Monday, April 28, 2008

ON MY WAY TO RWANDA

As you might know or not know - I am on my way to Rwanda in a few weeks to participate in conversations with African Leaders on the Gospel of Reconciliation and Justice in Africa. I have met some awesome people in Rwanda. I would love to share on a close friend I have met in Rwanda.




Meet
Jane Kanyange








She is unassuming, incredibly compassionate church planter. And, like Jesus, you will find her most often hanging out in bars and in the company of prostitutes.

Her community, Remera is like any other red light district the world over – bars and brothels, drugs and crime, patrons and pimps. They are selling sex, numbing hurts, belittling others and creating a community rife with trouble and heartache. This one happens to be in Kigali , Rwanda
Jane leads a church ( Prayer Palace Church ) among bars in Remera. Her congregation, which has grown to over 1000 in just few years, is an eclectic mix of former prostitutes, former clients, former madames and brothel owners, addicts and pushers and those who have finally come clean.

When they worship they dance – not because they are particularly Pentecostal but because they are free – free from drugs, free from sexual addition, free from the slavery of prostitution. Transformation is happening in the lives of those most churches would consider untouchable.
Transformation has not only come to individual lives but it has started to come to the community as well. Jane tells the story of bars and brothels that have closed as the owners, workers and clients have come to faith. She tells of a radical reduction in crime and the hope that comes from job creation. And today the two biggest buildings in the area are churches and the biggest crowds gathered are those of the faith community. The red light district is changing!
What is most astounding is the compassion with which Jane speaks of her congregation and their community. There is no hint of condemnation.
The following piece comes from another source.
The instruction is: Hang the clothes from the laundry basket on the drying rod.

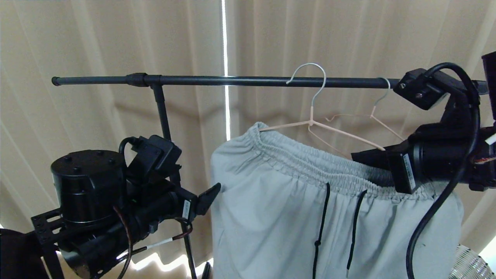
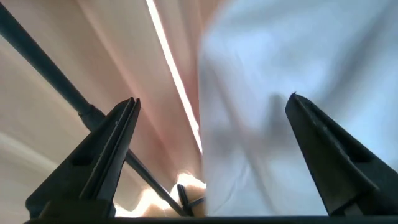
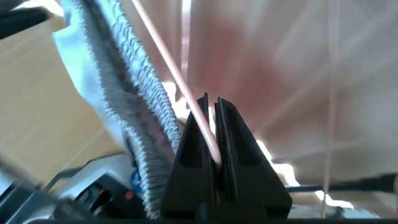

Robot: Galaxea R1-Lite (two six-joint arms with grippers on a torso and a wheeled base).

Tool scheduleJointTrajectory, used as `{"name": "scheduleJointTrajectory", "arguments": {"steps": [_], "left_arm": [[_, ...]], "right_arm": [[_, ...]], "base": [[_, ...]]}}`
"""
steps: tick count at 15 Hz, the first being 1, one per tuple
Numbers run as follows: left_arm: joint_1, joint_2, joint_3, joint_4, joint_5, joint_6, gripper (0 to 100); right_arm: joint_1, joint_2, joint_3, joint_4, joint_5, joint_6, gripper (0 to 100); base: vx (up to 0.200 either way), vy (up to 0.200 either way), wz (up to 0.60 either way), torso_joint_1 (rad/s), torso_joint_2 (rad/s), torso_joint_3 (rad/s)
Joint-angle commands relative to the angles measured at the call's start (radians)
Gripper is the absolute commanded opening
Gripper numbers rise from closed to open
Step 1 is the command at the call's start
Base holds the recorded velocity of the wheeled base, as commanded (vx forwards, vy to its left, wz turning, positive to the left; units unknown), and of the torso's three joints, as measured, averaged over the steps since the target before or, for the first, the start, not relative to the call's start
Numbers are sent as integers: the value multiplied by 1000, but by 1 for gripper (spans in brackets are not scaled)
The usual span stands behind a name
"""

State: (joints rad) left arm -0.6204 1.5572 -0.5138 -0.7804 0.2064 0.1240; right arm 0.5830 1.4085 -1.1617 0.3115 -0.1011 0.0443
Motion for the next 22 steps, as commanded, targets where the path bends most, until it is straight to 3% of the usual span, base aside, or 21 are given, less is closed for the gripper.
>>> {"name": "scheduleJointTrajectory", "arguments": {"steps": [1, 4, 6, 8, 12, 22], "left_arm": [[-2, -31, 23, 0, -12, 0, 100], [-2, -86, 64, 0, -110, 2, 100], [-2, -115, 98, 0, -143, 2, 100], [-4, -129, 115, 0, -159, 3, 100], [-2, -160, 138, 0, -159, 3, 100], [-2, -186, 152, 1, -159, 8, 100]], "right_arm": [[-22, 44, -24, 6, -31, 0, 0], [-77, 78, -64, 9, -91, 0, 0], [-100, 115, -110, 9, -183, -1, 0], [-115, 165, -151, 9, -275, 0, 0], [-132, 254, -236, 9, -382, -1, 0], [-132, 362, -282, 6, -433, -3, 0]], "base": [[0, 0, 0, 0, 0, 0], [0, 0, 0, 0, 0, 0], [0, 0, 0, 0, 0, 0], [0, 0, 0, 0, 0, 0], [0, 0, 0, 0, 0, 0], [0, 0, 0, 0, 0, 0]]}}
Surely she has understood that Christ came not to condemn but to seek and save the lost. According to Jane, the Kingdom of God breaks addictions, prostitution and invades the Red-light District everyday.

Friday, April 25, 2008

WORLD MALARIA DAY TODAY!

We all know them and we all hate them - the mosquito, specially the female mosquito. She is lethal. Today is World Malaria Day and we have to think of all those people in the world that died because they had no treatment available - specially in third world countries like Mozambique.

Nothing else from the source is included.